Documents complémentaires
Le certificat de mesurage LOI CARREZ
La loi n°96-1107 du 18 décembre 1996, dite loi Carrez, visait à protéger les acquéreurs de lots de copropriété, en encadrant le calcul des surfaces des parties privatives dévolues à l’acquéreur lors de l’achat d’un lot de copropriété.
L’article L271-4 du CCH ne le mentionne pas parmi les 11 documents à joindre au DDT mais en pratique le métrage carrez est joint au dossier de diagnostic technique.
- Nature du document : certificat attestant de la surface du lot de copropriété vendu.
- Immeubles concernés : tous les lots de copropriété à usage d'habitation, professionnel ou commercial (exceptés les caves, garages, emplacement de stationnement et d'une manière générale, les lots ou fraction de lots inférieurs à 8 m2).
- Durée de validité du document : permanente
- Sanctions prévues : action en nullité de la vente en l'absence de mention. Si la superficie réelle est inférieure de plus de 5 % à celle exprimée dans l'acte de vente, l'acquéreur peut, dans un délai d'un an à compter de la date de l'acte authentique, demander au juge une diminution de prix au prorata du nombre de mètres carrés manquants.
Le diagnostic technique de l'immeuble en copropriété
Voir la fiche sur la copropriété
L'étude géotechnique
Le phénomène de retrait-gonflement des argiles consécutif à des épisodes de sécheresse suivis de périodes de pluie provoque de nombreux dégâts matériels, particulièrement sur les maisons individuelles.

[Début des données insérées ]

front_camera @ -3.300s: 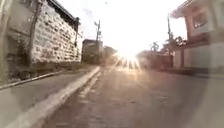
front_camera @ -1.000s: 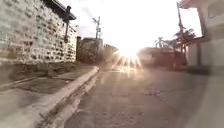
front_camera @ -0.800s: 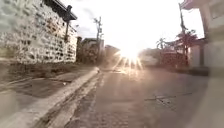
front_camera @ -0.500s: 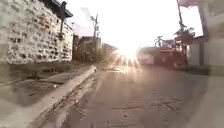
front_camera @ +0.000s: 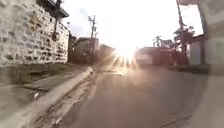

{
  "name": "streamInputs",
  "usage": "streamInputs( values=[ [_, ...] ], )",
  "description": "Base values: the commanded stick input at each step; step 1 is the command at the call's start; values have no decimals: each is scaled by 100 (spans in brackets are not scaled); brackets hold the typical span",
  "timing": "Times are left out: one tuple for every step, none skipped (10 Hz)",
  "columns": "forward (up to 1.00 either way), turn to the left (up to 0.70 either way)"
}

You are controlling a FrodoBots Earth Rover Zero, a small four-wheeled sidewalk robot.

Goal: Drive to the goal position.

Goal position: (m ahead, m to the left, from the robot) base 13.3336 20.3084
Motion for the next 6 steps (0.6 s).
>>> streamInputs(
  values=[
    [100,0],
    [100,0],
    [100,0],
    [100,0],
    [100,0],
    [100,0]
  ],
)
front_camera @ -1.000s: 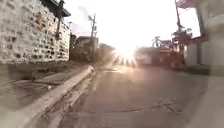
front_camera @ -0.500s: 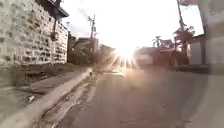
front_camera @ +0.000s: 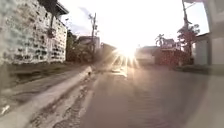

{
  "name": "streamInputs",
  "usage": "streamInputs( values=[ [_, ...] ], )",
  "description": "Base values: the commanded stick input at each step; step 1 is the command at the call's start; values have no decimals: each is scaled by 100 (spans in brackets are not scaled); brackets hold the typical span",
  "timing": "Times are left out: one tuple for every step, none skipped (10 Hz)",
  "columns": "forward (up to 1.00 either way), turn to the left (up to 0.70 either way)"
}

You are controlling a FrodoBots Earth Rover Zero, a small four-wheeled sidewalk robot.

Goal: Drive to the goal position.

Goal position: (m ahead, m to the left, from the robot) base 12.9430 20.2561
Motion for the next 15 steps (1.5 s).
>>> streamInputs(
  values=[
    [100,0],
    [100,0],
    [100,0],
    [100,0],
    [100,0],
    [100,0],
    [100,0],
    [100,0],
    [100,0],
    [100,0],
    [100,0],
    [100,-3],
    [100,-13],
    [100,-38],
    [100,-26]
  ],
)
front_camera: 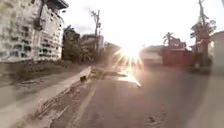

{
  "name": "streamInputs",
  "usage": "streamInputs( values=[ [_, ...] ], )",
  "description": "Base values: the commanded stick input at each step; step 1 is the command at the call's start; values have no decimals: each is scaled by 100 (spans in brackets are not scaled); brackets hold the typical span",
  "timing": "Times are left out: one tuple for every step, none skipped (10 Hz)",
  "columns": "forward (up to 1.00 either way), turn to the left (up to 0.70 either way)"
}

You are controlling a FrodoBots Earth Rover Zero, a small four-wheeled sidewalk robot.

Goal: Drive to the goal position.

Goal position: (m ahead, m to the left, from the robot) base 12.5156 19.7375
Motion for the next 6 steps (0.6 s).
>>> streamInputs(
  values=[
    [100,0],
    [100,0],
    [100,0],
    [100,-15],
    [100,-38],
    [100,-40]
  ],
)
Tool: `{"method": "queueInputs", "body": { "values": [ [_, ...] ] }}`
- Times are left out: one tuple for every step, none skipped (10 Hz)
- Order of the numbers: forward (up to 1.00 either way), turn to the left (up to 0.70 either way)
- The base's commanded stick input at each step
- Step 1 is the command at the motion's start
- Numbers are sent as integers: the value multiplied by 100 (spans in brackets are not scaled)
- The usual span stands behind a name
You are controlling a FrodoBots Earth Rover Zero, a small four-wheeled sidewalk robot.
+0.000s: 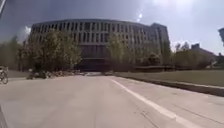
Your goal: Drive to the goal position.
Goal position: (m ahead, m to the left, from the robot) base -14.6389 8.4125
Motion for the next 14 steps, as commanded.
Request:
{"method": "queueInputs", "body": {
  "values": [
    [0, 100],
    [0, 100],
    [0, 100],
    [0, 100],
    [0, 100],
    [0, 100],
    [0, 100],
    [0, 100],
    [0, 100],
    [0, 100],
    [0, 100],
    [0, 100],
    [0, 100],
    [0, 100]
  ]
}}
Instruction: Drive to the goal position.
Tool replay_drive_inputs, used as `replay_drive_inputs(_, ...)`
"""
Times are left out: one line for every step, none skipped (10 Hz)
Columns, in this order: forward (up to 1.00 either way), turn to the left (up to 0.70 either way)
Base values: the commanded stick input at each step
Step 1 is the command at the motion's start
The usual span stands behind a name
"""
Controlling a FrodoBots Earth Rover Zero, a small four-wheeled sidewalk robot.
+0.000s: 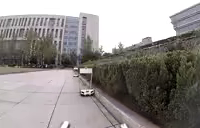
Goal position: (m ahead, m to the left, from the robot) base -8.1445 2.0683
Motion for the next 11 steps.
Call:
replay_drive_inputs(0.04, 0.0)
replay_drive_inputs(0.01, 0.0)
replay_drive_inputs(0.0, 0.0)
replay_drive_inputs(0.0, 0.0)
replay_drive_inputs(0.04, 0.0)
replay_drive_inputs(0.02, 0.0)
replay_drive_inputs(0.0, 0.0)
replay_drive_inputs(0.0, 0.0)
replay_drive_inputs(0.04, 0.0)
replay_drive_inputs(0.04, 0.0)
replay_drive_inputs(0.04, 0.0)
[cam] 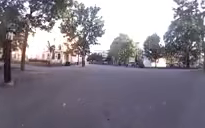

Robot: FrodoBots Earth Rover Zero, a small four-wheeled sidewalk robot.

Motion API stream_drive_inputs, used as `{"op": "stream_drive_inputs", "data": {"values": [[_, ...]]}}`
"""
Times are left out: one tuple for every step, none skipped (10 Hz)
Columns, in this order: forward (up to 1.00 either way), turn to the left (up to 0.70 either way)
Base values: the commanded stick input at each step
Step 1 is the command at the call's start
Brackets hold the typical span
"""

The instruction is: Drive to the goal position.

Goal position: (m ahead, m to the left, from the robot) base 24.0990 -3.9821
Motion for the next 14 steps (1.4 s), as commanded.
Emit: {"op": "stream_drive_inputs", "data": {"values": [[0.7,0.0],[0.7,0.0],[0.7,0.0],[0.7,0.0],[0.7,0.0],[0.7,0.0],[0.7,-0.31],[0.7,-0.35],[0.7,-0.35],[0.7,-0.35],[0.7,-0.35],[0.7,-0.04],[0.7,0.0],[0.7,0.0]]}}
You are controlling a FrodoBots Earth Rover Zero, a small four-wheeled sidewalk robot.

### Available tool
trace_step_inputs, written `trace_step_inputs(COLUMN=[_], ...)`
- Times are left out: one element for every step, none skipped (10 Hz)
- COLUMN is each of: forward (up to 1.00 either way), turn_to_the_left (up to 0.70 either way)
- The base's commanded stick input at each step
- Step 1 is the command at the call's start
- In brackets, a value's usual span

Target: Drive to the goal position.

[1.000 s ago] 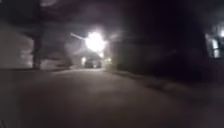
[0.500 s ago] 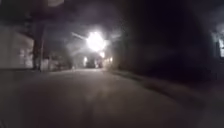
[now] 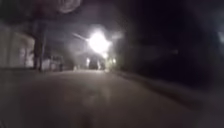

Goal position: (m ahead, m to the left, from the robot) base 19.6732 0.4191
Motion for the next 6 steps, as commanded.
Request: trace_step_inputs(forward=[0.7,0.7,0.7,0.7,0.7,0.7], turn_to_the_left=[0.0,0.0,0.0,0.0,0.0,0.0])
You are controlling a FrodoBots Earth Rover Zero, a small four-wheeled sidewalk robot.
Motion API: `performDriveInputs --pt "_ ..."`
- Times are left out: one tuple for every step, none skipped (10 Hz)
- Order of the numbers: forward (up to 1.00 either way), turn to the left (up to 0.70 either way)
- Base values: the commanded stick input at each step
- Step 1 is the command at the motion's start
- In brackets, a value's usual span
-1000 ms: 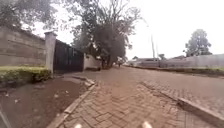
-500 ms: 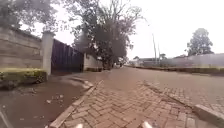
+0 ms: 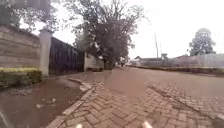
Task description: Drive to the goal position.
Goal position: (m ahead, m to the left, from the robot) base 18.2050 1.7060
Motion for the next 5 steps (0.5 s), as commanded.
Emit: performDriveInputs --pt "0.70 0.03" --pt "0.70 0.05" --pt "0.70 0.07" --pt "0.70 0.08" --pt "0.70 -0.11"
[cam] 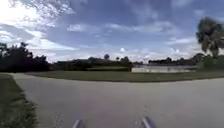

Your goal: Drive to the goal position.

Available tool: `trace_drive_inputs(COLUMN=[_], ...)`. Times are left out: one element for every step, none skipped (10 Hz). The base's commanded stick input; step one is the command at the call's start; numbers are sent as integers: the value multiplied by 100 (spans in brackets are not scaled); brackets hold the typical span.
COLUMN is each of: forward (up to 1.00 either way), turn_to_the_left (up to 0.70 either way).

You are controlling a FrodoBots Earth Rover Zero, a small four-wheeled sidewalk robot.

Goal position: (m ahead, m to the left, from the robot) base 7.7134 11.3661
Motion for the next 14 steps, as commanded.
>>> trace_drive_inputs(forward=[69,69,69,69,69,69,69,69,69,69,69,69,69,69], turn_to_the_left=[18,34,34,34,34,34,34,34,34,34,34,34,34,34])
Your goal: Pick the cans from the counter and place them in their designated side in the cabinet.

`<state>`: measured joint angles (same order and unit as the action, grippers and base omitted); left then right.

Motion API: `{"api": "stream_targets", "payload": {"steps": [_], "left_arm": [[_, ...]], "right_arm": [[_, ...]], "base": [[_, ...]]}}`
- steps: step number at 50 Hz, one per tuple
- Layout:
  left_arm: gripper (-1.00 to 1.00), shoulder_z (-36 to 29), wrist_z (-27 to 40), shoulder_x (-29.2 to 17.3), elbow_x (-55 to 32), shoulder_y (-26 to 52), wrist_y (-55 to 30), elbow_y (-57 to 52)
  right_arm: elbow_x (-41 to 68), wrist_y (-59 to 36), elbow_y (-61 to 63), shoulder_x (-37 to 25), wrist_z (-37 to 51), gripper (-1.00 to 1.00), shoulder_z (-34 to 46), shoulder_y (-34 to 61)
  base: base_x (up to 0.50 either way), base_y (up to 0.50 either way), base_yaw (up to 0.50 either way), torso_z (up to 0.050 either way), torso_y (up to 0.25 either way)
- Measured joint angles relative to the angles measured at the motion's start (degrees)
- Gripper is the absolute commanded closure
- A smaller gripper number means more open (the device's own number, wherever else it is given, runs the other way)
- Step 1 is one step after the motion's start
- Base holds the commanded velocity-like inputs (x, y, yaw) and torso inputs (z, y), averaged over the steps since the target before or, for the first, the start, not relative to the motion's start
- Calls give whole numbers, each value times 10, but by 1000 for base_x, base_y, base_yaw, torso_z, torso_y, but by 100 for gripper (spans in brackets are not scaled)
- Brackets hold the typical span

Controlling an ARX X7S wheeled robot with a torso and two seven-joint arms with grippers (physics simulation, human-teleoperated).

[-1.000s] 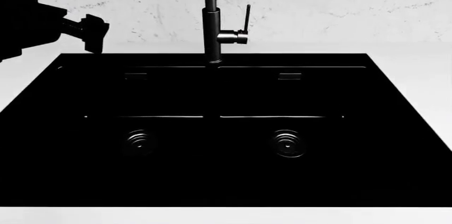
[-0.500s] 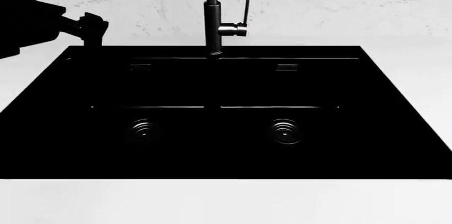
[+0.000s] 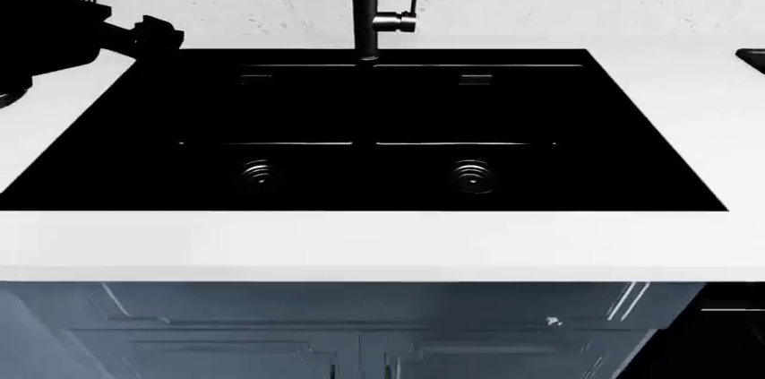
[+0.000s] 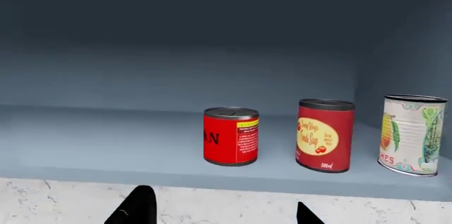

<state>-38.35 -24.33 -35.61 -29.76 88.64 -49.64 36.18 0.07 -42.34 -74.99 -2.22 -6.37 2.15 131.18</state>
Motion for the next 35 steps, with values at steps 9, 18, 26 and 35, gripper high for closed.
{"api": "stream_targets", "payload": {"steps": [9,18,26,35], "left_arm": [[-100,2,-2,3,-1,12,-2,1],[-100,3,-5,7,0,25,-2,4],[-100,1,-8,13,2,34,1,10],[-100,1,-11,24,4,49,5,19]], "right_arm": [[1,1,0,-1,4,-100,4,1],[-1,8,0,-14,21,-100,32,7],[-1,14,0,-22,22,-100,45,6],[0,22,0,-29,15,-100,52,1]], "base": [[-402,21,0,0,0],[-402,22,0,0,-1],[-402,21,0,0,0],[-393,18,0,0,-1]]}}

Mise en place par la loi ELAN du 23 novembre 2018, l'étude géotechnique des sols ne fait pas partie de la liste des documents figurant dans le dossier de diagnostic technique puisque ce dernier concerne la vente d'un immeuble bâti. Toutefois, cette étude géotechnique doit rester annexée au titre de propriété du terrain et suivre les mutations successives de celui-ci, notamment en cas de vente du terrain après construction .
Elle est prévue par les articles L. 132-5 et L. 132-8 du CCH et R 132-3 du CCH .
- Nature du document : étude géotechnique préalable. Elle doit permettre à l'acquéreur de connaître la véritable qualité du terrain destiné à la construction et, aux professionnels, compte tenu de la nature du sol, de proposer soit des fondations adaptées et non surdimensionnées, soit de demander une étude du sol plus approfondie.
- Immeuble concerné : en cas de vente d’un terrain non bâti constructible situé :
- dans une zone permettant la réalisation de maisons individuelles,
- et dans une zone de sols argileux (zone où l’exposition au risque de mouvement de terrain est qualifiée de moyenne ou forte, (voir la carte des zones : www.georisques.gouv.fr ; rubriques « Retrait/gonflement des argiles »),
- Cette étude de sol "préalable" doit être fournie par le vendeur et annexée à la promesse de vente ou, à défaut de promesse, à l'acte authentique de vente. L’obligation est effective depuis le 1er octobre 2020.
A noter : une autre étude géotechnique, dite « de conception », prenant en compte l'implantation et les caractéristiques du bâtiment peut être requise dans le cadre de la réalisation de travaux de construction
- Durée de validité du document : 30 ans si aucun remaniement du sol n'a été effectué.
- Sanctions prévues : la loi n’a pas prévu de sanction spécifique en cas d’absence d’étude géotechnique. Ainsi, c’est le droit commun qui s’applique et la responsabilité du vendeur pourrait être engagée.